Hence if all blocking is done away with, by way of only sending asynchronous messages, it becomes safe. Attempting to receive a message is a blocking action. 

We get control inversion if we try to manage blindly with a table of simple handlers… And to properly manage control inversion you need continuations and CPS code. No thanks...

So I’m trying out an approach were only sending message is permitted. This is non-blocking and asynchronous. At the same time, all code must be rewritten to become behaviors in the even of a message receipt. There can be no ask-receive interactions. No RPC. What would life like that be?

We have seen plenty of it in GUI’s. What about for programming in the large?

How to best handle mutating state during program execution when only responders can be written?

So far it is working with a dozen lines of code, thanks to trusty old Lisp. But what about programming in anger? (I think this is homing in on your reactive programming style)

- DM

_______________________________________________
Lisp Hug - the mailing list for LispWorks users
lisp-hug@lispworks.com
http://www.lispworks.com/support/lisp-hug.html

Re: Minor Breakthrough in Thinking, Leads to Major Breakthrough in Performance

 > Well, I just realized today, yet another reason for the Green Threads 
in languages like Erlang. Not just because they have weak error 
handling, but also because you never know when a body of code will 
perform a blocking action - a query followed by a wait for an answer.

That's why Erlang uses full preemption, to the best of my knowledge.

An inability to step back from the call-return paradigm and examine 
other possibilities.

 >
 > ... Attempting to receive a message is a blocking action.

Yes.

 >
 > We get control inversion if we try to manage blindly with a table of 
simple handlers… And to properly manage control inversion you need 
continuations and CPS code. No thanks...

[I only talk about closures / continuations in Lisp company.  The method 
below even works in assembler and C.]

 > ...
 > (I think this is homing in on your reactive programming style)

The answer is simple (if I've understood you correctly), but maybe not 
obvious.

Communicating state machines.

A software component resembles, on the outside, a digital logic IC. It 
has a number of input pins and a number of output pins.

To implement this in software, I use a single input queue, a case 
statement, and a single output queue.

When an event is sent to a component, the event is tagged with the input 
pin that the event data is destined for, then the {pin, data} event is 
placed on the component's input queue.

The component cannot ask for input.  It processes events in a FIFO 
manner.  A scheduler pulls the first event from the component's input 
queue, then invokes the component to process that event (and only that 
event).

The component can produce as many output events {out-pin, data} as it 
wishes.  These outputs are deferred (borrowed from Turing+ deferred 
monitors concept).  Hence, outputs are non-blocking.  The output events 
are placed on the component's output queue.  When the component finishes 
processing a single input event, the scheduler pops all of the output 
events from the output queue and distributes them to the input queues of 
the receiving components.

The component's output pins are mapped to nets of receivers.
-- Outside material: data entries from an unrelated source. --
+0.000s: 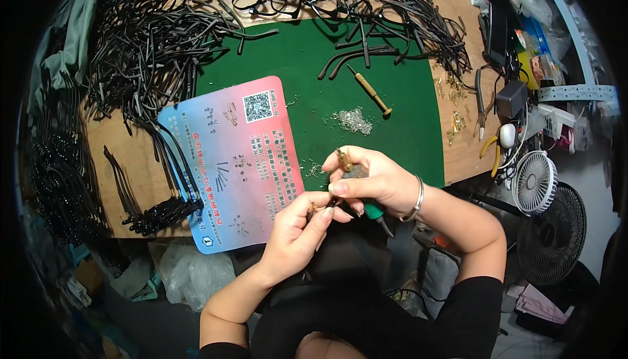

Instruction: The person assembles eyeglasses by hand, repeatedly picking up frames and small metal parts from a workbench, inserting components into the frame arms, and placing the assembled glasses on a pink mat. The process is repeated multiple times with different frames.

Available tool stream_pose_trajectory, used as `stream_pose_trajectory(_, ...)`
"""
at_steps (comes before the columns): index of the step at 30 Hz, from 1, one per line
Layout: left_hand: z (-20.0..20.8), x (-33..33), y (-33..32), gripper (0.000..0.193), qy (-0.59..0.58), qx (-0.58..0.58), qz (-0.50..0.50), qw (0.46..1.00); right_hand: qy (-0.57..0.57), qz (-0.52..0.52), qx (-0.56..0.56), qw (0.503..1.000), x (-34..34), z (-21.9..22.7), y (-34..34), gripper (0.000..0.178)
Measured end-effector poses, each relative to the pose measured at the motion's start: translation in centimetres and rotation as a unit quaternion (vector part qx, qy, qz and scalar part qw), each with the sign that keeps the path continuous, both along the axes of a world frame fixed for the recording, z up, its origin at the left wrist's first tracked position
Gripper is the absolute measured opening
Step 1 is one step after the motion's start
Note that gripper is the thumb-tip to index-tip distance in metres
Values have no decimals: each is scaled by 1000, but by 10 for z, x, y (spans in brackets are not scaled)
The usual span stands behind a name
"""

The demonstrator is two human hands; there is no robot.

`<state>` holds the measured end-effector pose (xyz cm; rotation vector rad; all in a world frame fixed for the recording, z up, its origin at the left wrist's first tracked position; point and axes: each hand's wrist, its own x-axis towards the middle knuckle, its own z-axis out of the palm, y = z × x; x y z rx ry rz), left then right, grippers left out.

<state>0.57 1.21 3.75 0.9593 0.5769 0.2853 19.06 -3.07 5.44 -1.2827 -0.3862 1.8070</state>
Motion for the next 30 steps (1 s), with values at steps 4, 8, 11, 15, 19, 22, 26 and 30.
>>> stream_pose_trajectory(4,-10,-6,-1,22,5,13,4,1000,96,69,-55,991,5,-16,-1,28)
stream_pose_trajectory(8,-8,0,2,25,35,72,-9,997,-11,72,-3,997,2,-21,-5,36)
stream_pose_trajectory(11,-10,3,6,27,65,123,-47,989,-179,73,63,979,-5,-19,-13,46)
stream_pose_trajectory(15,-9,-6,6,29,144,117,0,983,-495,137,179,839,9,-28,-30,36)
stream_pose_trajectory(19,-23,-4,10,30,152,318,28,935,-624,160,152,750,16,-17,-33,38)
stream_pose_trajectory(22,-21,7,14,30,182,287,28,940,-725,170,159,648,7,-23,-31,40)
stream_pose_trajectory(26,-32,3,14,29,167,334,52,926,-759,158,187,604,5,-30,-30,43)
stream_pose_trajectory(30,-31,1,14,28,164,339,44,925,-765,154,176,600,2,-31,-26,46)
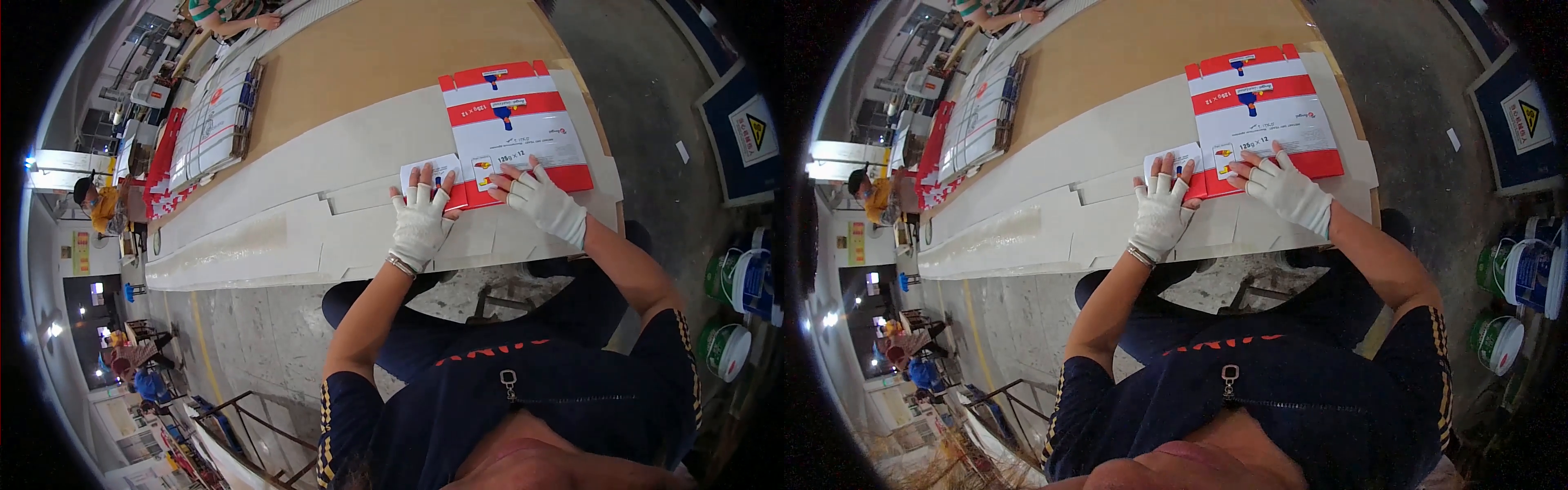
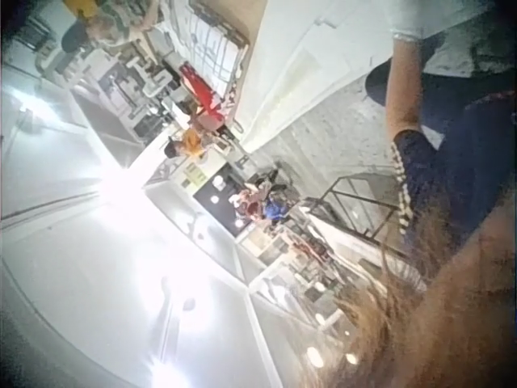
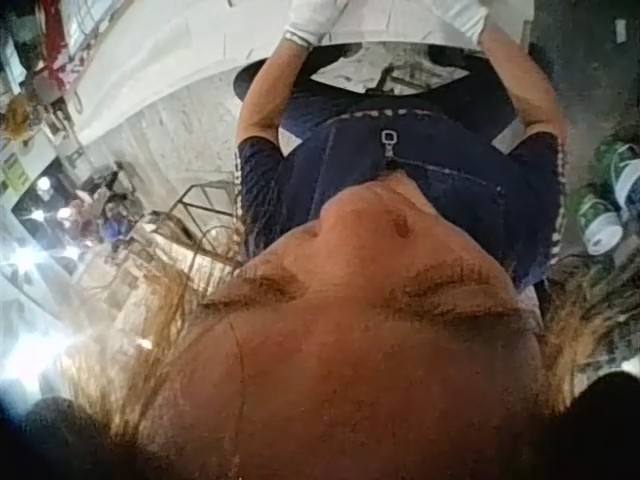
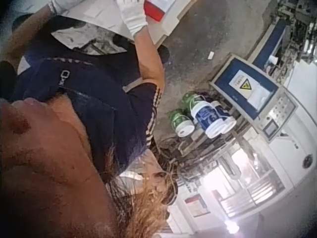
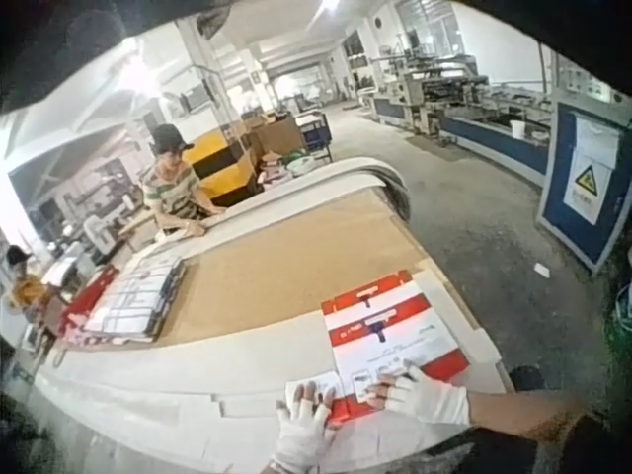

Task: Folding and stacking paper packaging inserts into a stack on a workbench.

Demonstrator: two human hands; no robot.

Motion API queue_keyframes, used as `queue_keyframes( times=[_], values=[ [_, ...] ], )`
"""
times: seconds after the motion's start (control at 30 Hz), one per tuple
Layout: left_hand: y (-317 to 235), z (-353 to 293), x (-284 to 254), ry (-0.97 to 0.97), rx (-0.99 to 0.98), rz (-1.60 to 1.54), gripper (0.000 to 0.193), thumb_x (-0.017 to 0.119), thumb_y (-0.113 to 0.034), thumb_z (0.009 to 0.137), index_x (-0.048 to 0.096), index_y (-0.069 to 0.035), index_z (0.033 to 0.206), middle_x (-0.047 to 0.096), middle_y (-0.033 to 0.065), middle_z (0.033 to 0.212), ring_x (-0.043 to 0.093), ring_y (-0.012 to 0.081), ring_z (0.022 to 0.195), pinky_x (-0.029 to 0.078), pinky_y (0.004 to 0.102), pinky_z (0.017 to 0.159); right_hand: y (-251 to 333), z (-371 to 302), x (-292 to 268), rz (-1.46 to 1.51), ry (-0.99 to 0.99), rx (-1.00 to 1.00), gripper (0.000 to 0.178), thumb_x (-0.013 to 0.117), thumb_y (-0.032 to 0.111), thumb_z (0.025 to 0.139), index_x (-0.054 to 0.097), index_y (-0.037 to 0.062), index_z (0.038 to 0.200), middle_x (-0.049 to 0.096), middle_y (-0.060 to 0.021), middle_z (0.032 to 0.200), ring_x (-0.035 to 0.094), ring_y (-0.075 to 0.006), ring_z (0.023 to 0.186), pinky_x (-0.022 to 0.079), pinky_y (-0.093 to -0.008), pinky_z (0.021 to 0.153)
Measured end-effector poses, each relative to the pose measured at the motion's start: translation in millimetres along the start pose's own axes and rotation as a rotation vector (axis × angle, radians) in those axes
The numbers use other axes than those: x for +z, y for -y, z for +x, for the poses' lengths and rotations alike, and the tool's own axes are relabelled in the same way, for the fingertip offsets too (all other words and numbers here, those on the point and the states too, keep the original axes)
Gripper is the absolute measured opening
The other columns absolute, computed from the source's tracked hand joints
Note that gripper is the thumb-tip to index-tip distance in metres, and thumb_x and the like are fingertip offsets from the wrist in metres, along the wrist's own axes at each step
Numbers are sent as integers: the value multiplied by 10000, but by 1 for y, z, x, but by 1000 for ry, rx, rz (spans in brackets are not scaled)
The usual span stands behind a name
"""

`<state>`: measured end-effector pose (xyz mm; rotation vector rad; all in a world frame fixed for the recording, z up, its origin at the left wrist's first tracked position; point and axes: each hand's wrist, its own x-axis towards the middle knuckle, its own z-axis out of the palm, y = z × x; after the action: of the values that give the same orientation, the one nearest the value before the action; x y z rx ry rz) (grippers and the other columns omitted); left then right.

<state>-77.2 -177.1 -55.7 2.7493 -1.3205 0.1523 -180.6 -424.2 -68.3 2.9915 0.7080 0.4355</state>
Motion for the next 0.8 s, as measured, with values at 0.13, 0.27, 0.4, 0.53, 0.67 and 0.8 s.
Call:
queue_keyframes(
  times=[0.13,0.27,0.4,0.53,0.67,0.8],
  values=[
    [-8,-1,0,16,-86,13,679,553,-452,854,317,-205,1441,238,213,1481,243,395,1359,230,686,978,5,-4,4,8,-12,39,434,441,193,890,477,174,1323,447,-27,1402,363,-209,1330,239,-610,1050],
    [-12,-3,-1,-1,-135,27,678,559,-454,850,325,-209,1438,253,244,1465,254,412,1352,233,690,972,7,-2,5,-57,-12,29,431,447,205,890,485,165,1317,447,-36,1405,361,-233,1332,242,-623,1042],
    [-15,1,-6,34,-140,27,665,569,-453,843,355,-212,1424,244,255,1466,237,419,1358,226,702,965,5,0,1,-66,49,19,435,441,215,893,482,162,1323,451,-45,1402,359,-238,1334,240,-628,1043],
    [-15,2,-4,57,-144,-24,648,575,-451,837,387,-209,1408,224,261,1473,208,426,1368,208,708,972,4,-3,4,-87,57,-8,434,430,210,896,481,165,1324,445,-47,1406,354,-235,1338,226,-630,1048],
    [-14,0,0,32,-144,-59,644,579,-444,834,402,-194,1400,223,269,1470,203,437,1366,192,708,983,3,-3,6,-21,82,-15,433,428,205,895,482,143,1320,443,-44,1407,354,-229,1338,200,-629,1059],
    [-17,1,-7,43,-171,-91,646,591,-445,830,417,-176,1390,225,269,1467,193,437,1368,168,701,999,1,-3,-1,94,96,-8,433,428,197,892,482,118,1315,445,-42,1404,352,-220,1340,184,-618,1072]
  ],
)
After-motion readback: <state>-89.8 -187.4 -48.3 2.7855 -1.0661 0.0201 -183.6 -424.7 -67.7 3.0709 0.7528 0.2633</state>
See working example CL code at https://github.com/guitarvydas/ebp .

Rough description of the algorithm...

scheduler:
loop
   component = pop ready-queue
   ;; processing step
   foreach in-event on component.in-queue do
     process in-event
     push out-event(s) onto output queue
   done-foreach
   ;; distribution of outputs
   foreach out-event on component.out-queue do
     net = component.out-pins[out-event.pin]
     lock net
       foreach receiver on net do
         in-pin = map out-event.pin to receiver's input pin
         new-in-event = { receiver.pin, copy out-event.data }
         enqueue net-in-event onto receiver.in-queue
       done-foreach
     unlock net
   done-foreach
end loop

(the locking is necessary only if there is more than one receiver)


pt

_______________________________________________
Lisp Hug - the mailing list for LispWorks users
lisp-hug@lispworks.com
http://www.lispworks.com/support/lisp-hug.html

Re: Minor Breakthrough in Thinking, Leads to Major Breakthrough in Performance

Yes, already been there. I presented this at ECLM 2009 in Hamburg:

http://weitz.de/eclm2009/GigaDSP%20presentation.pdf

- DM

On Apr 14, 2017, at 08:34, Paul Tarvydas <paultarvydas@gmail.com> wrote:

> Well, I just realized today, yet another reason for the Green Threads in languages like Erlang. Not just because they have weak error handling, but also because you never know when a body of code will perform a blocking action - a query followed by a wait for an answer.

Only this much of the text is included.